Et la souveraineté dans tout ça ?
D’après Alain Issarni, la prudence se situe plutôt sur les questions de souveraineté. “L’idée n’est pas d’interdire aux GAFAMs ni aux chinois d’investir en France, mais de rester vigilant sur le fait que cela ne devienne pas un moyen de détourner les règles en vigueur en Europe”, précise-t-il.
“Leurs offres ne sont ni souveraines technologiquement ni juridiquement, puisqu’elles sont soumises à des lois extra-territoriales”
En effet, il ne suffit pas d’avoir une infrastructure en France ou en Europe pour assurer la protection des données vis-à-vis des services de renseignements étrangers. Idem pour les entreprises créées en Europe : si elles sont détenues à un pourcentage élevé par des entités étrangères, les lois extra-territoriales continuent de s’appliquer.

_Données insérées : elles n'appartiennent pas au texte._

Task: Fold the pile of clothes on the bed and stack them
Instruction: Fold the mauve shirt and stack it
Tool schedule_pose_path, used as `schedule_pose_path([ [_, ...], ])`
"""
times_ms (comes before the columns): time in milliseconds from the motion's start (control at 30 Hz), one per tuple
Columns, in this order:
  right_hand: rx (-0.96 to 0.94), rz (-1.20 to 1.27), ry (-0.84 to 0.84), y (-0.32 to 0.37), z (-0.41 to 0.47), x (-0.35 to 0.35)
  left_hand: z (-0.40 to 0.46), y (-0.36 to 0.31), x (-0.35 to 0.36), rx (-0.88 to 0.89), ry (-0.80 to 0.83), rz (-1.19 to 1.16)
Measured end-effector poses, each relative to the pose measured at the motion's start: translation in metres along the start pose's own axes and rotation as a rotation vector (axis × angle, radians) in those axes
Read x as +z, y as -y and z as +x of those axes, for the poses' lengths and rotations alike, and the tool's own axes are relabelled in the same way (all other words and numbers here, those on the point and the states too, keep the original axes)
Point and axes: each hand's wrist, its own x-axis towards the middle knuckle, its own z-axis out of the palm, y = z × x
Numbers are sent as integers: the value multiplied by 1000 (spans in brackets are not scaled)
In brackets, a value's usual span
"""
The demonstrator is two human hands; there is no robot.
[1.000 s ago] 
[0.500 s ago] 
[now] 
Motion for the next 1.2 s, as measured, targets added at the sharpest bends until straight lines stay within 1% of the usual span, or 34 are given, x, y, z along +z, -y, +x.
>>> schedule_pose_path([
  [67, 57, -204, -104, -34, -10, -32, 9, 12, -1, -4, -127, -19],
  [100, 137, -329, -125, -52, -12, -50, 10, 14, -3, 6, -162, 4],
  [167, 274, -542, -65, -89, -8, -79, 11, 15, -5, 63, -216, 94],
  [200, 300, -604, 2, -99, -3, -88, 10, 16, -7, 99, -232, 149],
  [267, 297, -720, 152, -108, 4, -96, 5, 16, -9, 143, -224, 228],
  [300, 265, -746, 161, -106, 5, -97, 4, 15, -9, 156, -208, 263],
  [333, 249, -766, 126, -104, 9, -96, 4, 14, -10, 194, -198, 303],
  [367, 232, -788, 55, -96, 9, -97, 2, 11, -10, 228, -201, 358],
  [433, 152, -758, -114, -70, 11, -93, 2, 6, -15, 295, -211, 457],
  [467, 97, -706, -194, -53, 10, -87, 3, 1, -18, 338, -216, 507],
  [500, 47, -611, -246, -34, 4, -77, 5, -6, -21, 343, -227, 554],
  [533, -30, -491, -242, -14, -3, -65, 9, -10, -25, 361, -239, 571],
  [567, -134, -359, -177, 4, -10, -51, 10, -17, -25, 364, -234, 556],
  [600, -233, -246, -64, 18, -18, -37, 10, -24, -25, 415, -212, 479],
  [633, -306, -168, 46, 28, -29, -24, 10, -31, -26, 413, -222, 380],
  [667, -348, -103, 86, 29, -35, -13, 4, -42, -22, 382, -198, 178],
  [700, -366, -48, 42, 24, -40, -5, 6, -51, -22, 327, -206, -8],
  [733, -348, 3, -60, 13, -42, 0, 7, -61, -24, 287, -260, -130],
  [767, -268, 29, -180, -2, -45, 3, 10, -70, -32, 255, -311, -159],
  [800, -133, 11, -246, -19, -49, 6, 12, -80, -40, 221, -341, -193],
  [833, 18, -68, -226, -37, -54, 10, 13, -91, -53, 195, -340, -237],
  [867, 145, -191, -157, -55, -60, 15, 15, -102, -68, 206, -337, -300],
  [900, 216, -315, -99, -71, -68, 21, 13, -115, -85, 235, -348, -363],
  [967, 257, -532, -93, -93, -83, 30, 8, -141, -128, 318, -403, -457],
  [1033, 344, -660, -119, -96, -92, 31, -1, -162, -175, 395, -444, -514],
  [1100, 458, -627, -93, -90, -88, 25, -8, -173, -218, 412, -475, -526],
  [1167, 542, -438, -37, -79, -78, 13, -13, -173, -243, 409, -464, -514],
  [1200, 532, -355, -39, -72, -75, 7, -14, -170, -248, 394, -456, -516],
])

C’est d’ailleurs pour cela que les exigences de sécurité des données (et donc de souveraineté) nationales (SecNumCloud) et européennes (projet de loi EUCS, pour European Union Cybersecurity Certification Scheme for Cloud Services) font autant débat.
Les données stratégiques et sensibles nécessitent une attention particulière
“Il y a une grosse inquiétude selon la sensibilité des données : il faut une immunité juridique aux lois extra-territoriales” ajoute Alain Issarni. Pour lui, “créer des data centers en France ou en Europe, c’est bien, mais il ne faudrait pas que ce soit la rampe de lancement pour considérer, qu’ensuite, toutes ces initiatives soient tout naturellement des offres souveraines. Il y a des données qui méritent une attention particulière, et il faut rester vigilant pour continuer à développer des offres qui permettent d’assurer la confidentialité technique et juridique de ces données particulièrement sensibles”. D'où le SecNumCloud et la possibilité d’offrir un service complémentaire certifié pour les données qui ne peuvent pas aller chez ces acteurs étrangers.
Le représentant de NumSpot souligne par ailleurs le soutien primordial du Gouvernement sur ces questions, qui, en plus de ses actions politiques, a lancé en mars dernier un appel à projets pour renforcer l’offre française et européenne de services cloud au profil de la souveraineté numérique et de l’IA.